歌舞伎蔵(かぶきぐら)

歌舞伎を題材にした小説、歴史的時代背景を主に、観劇記録、読書ノート、随想などを適宜、掲載する。

西遊25

2017-06-20 09:41:55 | 女歌舞伎襤褸鑑3

 「このクルスに見覚えがござりましょうか。長介どのは首におかけにはなさってはいませなんだが、どうやらいつも手近に持っておられたようです。役人の目を盗み、とっさに朋輩にあずけられたそうです。はたしてかような品をお持ちしてよいものかどうか迷っておったのじゃが、いずれにしても長介どのの最後をお知らせせねばと、長崎の所用のついでに参りました」
 「では絹はこのクルスをつけて踊っていたわけではなかとでごんすか」
 「おれは歌舞伎踊りをされていた頃の長介どのは存じませぬ。
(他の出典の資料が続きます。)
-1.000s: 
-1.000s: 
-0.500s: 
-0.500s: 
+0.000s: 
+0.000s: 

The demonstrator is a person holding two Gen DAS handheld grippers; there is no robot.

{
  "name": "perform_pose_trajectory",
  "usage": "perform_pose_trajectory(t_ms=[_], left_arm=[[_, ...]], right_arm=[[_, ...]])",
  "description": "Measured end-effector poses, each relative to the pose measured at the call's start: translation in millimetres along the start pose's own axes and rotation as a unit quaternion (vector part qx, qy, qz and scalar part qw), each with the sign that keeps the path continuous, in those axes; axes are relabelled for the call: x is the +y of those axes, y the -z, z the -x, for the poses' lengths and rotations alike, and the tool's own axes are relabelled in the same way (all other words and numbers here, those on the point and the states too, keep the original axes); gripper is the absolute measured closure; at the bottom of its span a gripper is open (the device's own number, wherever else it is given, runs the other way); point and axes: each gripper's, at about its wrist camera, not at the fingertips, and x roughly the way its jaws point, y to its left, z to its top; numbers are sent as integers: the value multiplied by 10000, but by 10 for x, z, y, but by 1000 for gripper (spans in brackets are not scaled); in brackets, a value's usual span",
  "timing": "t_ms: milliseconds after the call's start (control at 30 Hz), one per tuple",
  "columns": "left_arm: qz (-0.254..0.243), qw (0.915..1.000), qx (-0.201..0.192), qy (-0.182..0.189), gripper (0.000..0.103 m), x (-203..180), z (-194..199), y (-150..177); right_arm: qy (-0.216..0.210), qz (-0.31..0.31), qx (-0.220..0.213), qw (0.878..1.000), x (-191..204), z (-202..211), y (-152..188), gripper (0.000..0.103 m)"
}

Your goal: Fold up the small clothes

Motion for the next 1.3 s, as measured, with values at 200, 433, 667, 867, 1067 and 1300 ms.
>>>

それにもし踊りをなされていたとしても、近頃は切支丹詮議もきびしくなり、歌舞伎ものといえども容易には南蛮風俗を人前でするわけにもまいりませぬのじゃ」
 太夫がクルスをつけて踊られ、座敷のことで不満を抱いた見物の侍どもから、切支丹とのあらぬ言いがかりをつけられたことを思い出した。されど切支丹の信心と南蛮風俗とはかならずしも同じものとは見られはせなんだが、それでも南蛮風俗そのものもまた、歌舞伎ものに対する警戒と同じように、次第に疑いの目で見られてきていた。
 また甚兵衛どのの目つきがきつくなった。もしや長介も、この家の人も切支丹なのではないだろうかと確信に近いものを感じた。なんと申しても、この宇土は関ヶ原以前は切支丹大名の小西氏の本拠地であるのだ。そしてこの屋敷も大百姓の家にはちがいないが、武士の名残りを感じずにはいられないのだ。うかつな話は出来ぬ、甚兵衛どのの心にはさような身構えがまた生まれたようだ。三人のあいだに重苦しい沈黙の時が流れた。いかにして疑いを解けばよいか、おれにもわからなかった。